Garzweiler II: 1400 Menschen behalten ihre Heimat
Abbau verkleinert — 300 Millionen Tonnen Braunkohle bleiben in der Erde.
Düsseldorf. Rot-Grün und Garzweiler — eine schier unendliche Geschichte. Als die erste Auflage der Koalition in Nordrhein-Westfalen 1995 aus der Taufe gehoben wurde, war der Braunkohlentagebau der große Streitpunkt zwischen SPD und Grünen. Mehrfach stand die Koalition vor dem Aus — am Ende setzte sich die SPD durch. Die riesigen Braunkohlebagger konnten anrollen wie geplant.
Fast 20 Jahre später dürfen die Grünen einen kleinen Erfolg verbuchen. Das vom Energieriesen RWE betriebene Abbaugebiet soll nach dem Willen der Landesregierung verkleinert werden. Rund 1400 Menschen im Braunkohlengebiet dürfen darauf hoffen, in ihrer angestammten Heimat bleiben zu können. Sie sollten nach der bisherigen Planung als letzte der insgesamt rund 7600 Bewohner des Abbaugebiets umziehen.
Völlig überraschend traten die Spitzen der Koalition Freitag mit dieser Entscheidung vor die Medien. Nichts war zuvor durchgesickert. „Das ist keine einfache Einigung“, gab NRW-Ministerpräsidentin Hannelore Kraft (SPD) unumwunden zu. Für die SPD-Abgeordneten aus der rheinischen Region sei der Beschluss nicht einfach zu vertreten. Dass RWE und die Bergbaugewerkschaft IG BCE von den gekappten Tagebauplänen nicht begeistert seien, räumte Kraft ohne Umschweife ein. Beide hätten am liebsten gesehen, dass alle geplanten Umsiedlungen realisiert würden, sagte sie.
Die Kritik von RWE und Gewerkschaft kam dann auch prompt. Die Vorfestlegung der Landesregierung sei „falsch“, rügte RWE-Chef Peter Terium die Regierungschefin. Der IGBCE-Vorsitzende Michael Vassiliadis nannte die Ankündigung von Rot-Grün „ein leichtfertiges Versprechen“.

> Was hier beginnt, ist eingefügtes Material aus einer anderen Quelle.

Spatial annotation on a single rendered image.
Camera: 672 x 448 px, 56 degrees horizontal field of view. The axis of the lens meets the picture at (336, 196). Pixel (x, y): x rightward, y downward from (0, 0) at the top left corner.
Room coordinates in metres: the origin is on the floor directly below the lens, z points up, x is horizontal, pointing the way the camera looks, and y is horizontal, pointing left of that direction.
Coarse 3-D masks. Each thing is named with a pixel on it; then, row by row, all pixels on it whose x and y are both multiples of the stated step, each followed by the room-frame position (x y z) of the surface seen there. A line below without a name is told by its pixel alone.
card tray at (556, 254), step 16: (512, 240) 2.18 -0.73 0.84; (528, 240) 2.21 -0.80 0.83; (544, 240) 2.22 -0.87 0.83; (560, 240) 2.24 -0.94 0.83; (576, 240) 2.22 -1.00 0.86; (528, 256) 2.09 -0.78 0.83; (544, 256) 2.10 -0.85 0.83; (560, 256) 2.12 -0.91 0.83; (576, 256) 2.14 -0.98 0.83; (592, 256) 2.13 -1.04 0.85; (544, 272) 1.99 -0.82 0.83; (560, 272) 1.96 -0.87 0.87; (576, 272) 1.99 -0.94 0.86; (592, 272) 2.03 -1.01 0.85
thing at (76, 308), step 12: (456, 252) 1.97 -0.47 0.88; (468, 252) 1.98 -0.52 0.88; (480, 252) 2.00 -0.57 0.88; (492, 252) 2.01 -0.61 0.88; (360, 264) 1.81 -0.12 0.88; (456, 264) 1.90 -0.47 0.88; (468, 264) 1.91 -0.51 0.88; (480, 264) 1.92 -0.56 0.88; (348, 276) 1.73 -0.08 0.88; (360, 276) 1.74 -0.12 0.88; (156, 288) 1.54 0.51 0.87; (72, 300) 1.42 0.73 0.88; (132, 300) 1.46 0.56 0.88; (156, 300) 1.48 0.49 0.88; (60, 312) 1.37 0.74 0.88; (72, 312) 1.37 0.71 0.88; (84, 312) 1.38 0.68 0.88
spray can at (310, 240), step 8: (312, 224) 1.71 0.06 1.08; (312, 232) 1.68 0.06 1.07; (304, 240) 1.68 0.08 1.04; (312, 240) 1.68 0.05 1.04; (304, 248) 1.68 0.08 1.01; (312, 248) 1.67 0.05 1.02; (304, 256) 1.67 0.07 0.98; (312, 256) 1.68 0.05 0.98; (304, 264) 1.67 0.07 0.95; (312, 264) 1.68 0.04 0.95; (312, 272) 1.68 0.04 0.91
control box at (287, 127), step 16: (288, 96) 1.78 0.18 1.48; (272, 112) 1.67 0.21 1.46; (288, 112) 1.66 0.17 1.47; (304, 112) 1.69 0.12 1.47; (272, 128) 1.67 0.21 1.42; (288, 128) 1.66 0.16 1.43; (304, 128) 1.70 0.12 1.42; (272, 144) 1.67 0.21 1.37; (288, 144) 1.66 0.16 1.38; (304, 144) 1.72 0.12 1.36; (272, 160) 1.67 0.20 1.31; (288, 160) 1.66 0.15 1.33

Der Umweltverband BUND, der bis vor das Verfassungsgericht vergeblich gegen Garzweiler geklagt hatte, freute sich dagegen über einen „Teilerfolg“. Und auch von den Tagebaugegnern in der Region kam Zustimmung. „Das werten wir als einen großen Erfolg“, sagte der Vorsitzende der Bürgerinitiative Stop-Rheinbraun, Hans Josef Dederichs.
Viele in der Region hatten sich aber mehr erhofft. Im November hatte der Stadtrat von Erkelenz die Vorbereitungen zur Umsiedlung von fünf Ortschaften ausgesetzt. Trotz mehrfacher gegenteiliger Versicherungen von RWE nährten sich bei manchen Hoffnungen, der Energieriese denke wegen mangelnder Rentabilität über ein vorzeitiges Ende des Tagebaus nach. RWE verdient aber an der Braunkohle gut, solange die CO2-Zertifikate durch indirekte Auswirkungen der Energiewende sehr billig sind. Für 2012 hatte der Konzern den Gewinn aus der Braunkohle auf einen dreistelligen Millionenbetrag beziffert.
In der rot-grünen Koalition stünden alle zu der Entscheidung, versicherten Kraft, Umweltminister Johannes Remmel (Grüne) und die Spitzen der Regierungsfraktionen. Eine neue Koalitionskrise wie in den 90er Jahren fällt damit wohl aus.